YOUR TASK: Some lines below hold "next". Pick them out and copy them.

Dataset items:
· · ·
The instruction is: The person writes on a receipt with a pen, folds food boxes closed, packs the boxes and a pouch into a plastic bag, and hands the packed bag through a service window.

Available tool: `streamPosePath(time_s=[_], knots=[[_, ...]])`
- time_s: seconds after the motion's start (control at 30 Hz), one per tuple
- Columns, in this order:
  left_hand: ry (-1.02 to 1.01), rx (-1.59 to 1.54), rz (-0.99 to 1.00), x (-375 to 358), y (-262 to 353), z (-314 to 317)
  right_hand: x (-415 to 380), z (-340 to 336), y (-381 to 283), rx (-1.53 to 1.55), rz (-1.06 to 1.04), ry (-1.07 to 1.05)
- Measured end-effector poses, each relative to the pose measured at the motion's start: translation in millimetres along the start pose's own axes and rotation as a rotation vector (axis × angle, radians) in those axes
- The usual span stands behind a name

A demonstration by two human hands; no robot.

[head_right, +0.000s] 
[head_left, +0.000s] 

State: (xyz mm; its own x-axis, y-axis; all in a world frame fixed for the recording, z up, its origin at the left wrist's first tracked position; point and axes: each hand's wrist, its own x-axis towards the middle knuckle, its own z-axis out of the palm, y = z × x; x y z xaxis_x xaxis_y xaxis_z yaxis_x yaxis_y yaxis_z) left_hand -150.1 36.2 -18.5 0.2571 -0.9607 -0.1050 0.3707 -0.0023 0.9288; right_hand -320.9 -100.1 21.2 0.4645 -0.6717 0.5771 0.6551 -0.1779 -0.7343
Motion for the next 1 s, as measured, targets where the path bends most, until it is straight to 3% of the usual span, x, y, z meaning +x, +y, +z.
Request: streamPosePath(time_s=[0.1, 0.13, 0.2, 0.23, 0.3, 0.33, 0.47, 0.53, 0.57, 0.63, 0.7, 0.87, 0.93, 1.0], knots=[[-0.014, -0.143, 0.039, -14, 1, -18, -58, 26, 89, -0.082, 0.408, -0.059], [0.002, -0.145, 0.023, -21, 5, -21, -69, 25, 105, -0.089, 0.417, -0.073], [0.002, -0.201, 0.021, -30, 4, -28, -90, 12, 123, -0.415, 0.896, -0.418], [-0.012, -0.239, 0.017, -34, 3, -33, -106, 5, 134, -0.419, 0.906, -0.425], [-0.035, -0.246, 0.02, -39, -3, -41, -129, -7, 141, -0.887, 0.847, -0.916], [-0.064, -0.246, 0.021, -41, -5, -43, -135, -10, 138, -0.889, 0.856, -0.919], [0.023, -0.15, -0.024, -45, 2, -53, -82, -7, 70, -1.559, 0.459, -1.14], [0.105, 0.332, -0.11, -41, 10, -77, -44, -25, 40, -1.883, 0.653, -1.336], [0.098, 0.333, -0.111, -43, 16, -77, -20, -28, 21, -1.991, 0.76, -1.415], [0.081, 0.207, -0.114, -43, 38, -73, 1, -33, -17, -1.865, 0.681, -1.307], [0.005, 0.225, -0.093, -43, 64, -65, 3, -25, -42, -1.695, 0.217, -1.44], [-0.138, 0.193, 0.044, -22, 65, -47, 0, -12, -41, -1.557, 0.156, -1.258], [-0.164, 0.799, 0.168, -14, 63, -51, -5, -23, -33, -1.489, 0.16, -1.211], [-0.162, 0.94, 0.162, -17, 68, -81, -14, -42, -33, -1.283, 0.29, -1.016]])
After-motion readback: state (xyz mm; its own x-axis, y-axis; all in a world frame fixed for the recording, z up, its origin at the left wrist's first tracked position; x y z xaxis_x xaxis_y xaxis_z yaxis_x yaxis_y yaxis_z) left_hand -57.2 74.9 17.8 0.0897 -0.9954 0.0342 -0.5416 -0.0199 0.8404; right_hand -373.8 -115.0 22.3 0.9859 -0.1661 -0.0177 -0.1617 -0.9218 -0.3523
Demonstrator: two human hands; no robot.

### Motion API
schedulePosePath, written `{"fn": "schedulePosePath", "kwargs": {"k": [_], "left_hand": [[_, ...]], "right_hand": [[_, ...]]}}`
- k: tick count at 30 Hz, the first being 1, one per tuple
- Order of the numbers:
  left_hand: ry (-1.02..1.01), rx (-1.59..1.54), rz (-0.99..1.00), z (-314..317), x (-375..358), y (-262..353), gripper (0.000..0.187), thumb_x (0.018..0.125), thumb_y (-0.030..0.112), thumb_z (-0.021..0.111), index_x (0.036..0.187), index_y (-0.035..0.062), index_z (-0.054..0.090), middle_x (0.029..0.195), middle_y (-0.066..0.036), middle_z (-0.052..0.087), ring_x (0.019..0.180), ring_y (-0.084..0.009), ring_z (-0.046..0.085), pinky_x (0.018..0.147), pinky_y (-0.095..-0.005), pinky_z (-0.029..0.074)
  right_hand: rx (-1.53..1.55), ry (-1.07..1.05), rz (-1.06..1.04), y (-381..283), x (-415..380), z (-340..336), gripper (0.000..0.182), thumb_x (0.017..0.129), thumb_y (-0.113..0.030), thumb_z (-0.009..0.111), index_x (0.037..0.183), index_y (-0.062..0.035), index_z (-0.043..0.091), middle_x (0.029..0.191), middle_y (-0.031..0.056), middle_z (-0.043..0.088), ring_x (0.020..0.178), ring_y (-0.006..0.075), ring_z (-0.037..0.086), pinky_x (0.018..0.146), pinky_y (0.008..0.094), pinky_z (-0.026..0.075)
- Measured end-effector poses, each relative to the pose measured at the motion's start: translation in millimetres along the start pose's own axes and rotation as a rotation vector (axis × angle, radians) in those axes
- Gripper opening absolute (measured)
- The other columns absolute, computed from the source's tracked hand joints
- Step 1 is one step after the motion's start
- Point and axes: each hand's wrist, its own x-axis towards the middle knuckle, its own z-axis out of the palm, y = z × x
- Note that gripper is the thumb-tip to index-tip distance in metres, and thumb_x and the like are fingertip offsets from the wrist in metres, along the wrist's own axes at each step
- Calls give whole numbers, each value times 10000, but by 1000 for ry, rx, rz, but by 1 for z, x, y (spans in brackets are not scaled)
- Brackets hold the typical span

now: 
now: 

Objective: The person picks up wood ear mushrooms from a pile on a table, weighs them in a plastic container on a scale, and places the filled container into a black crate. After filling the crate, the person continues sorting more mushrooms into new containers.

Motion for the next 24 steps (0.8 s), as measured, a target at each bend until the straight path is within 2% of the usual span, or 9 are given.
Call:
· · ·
TASK RESPONSE:
Motion for the next 1 s, as measured, targets where the path bends most, until it is straight to 3% of the usual span, x, y, z meaning +x, +y, +z.
Motion for the next 24 steps (0.8 s), as measured, a target at each bend until the straight path is within 2% of the usual span, or 9 are given.

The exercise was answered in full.